### YOUR GOAL:
What you return should be only the lines in the entries below between the one holding "Use the even-odd" and the one holding "What follows is", ends included, with every picture left out.

Saved data entries:
※ ※ ※
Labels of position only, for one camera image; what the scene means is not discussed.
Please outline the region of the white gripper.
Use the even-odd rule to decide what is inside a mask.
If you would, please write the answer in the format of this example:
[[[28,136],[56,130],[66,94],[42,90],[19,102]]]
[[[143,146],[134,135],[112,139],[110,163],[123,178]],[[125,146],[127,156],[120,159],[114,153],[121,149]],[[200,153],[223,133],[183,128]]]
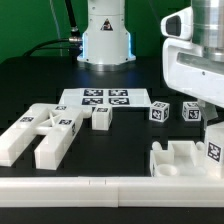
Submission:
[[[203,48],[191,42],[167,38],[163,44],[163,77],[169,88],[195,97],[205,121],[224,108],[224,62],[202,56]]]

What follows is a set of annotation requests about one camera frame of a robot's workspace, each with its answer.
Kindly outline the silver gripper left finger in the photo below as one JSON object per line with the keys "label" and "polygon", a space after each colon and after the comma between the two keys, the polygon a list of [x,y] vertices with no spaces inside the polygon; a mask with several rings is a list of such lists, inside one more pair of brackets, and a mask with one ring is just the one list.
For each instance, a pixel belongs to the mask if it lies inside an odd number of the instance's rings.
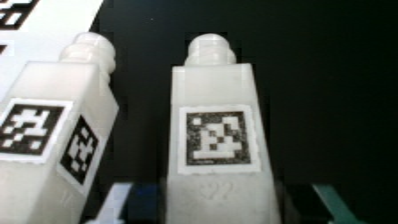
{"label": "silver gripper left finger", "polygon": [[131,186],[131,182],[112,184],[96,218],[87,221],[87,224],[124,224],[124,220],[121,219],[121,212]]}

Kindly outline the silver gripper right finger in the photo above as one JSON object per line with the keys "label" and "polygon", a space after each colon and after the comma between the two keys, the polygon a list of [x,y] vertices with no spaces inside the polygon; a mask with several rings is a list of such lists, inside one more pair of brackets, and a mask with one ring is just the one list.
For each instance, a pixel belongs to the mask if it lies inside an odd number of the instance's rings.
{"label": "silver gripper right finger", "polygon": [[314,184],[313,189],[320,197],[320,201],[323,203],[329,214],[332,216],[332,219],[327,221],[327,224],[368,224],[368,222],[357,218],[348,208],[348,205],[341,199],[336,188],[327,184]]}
※ ※ ※
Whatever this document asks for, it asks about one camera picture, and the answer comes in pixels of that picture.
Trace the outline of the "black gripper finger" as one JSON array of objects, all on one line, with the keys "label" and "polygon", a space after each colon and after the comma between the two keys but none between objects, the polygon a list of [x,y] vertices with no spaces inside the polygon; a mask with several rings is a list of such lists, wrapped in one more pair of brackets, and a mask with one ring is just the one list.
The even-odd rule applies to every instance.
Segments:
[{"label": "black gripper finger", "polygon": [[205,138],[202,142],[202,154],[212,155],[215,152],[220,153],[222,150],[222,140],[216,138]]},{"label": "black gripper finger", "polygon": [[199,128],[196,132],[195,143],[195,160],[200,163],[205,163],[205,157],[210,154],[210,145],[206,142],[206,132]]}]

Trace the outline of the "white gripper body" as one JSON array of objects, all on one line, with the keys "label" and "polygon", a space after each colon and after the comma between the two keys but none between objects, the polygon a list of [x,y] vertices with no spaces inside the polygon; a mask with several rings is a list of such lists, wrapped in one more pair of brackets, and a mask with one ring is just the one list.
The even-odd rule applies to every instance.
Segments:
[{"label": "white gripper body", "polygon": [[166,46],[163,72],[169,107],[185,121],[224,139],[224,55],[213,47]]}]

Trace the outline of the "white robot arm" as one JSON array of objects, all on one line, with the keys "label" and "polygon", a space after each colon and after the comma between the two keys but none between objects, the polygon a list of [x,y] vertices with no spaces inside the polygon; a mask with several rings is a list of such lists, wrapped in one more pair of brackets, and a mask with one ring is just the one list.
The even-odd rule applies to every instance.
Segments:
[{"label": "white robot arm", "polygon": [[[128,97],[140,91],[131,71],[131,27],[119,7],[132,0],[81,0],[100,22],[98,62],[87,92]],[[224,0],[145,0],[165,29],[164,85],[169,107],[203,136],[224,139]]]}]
※ ※ ※
### ANSWER:
Use the even-odd rule to decide what is inside a mask.
If you would, please write the answer in the format of this example:
[[[28,136],[56,130],[66,94],[42,90],[19,102]]]
[[[143,146],[134,135],[112,139],[110,163],[123,178]],[[125,146],[127,156],[120,159],[114,153],[121,149]],[[200,153],[223,133],[183,128]]]
Submission:
[[[203,48],[191,42],[167,38],[163,44],[163,77],[169,88],[195,97],[205,121],[224,108],[224,62],[202,56]]]

What follows is a set of annotation requests about one camera frame of a robot's workspace, each with its answer.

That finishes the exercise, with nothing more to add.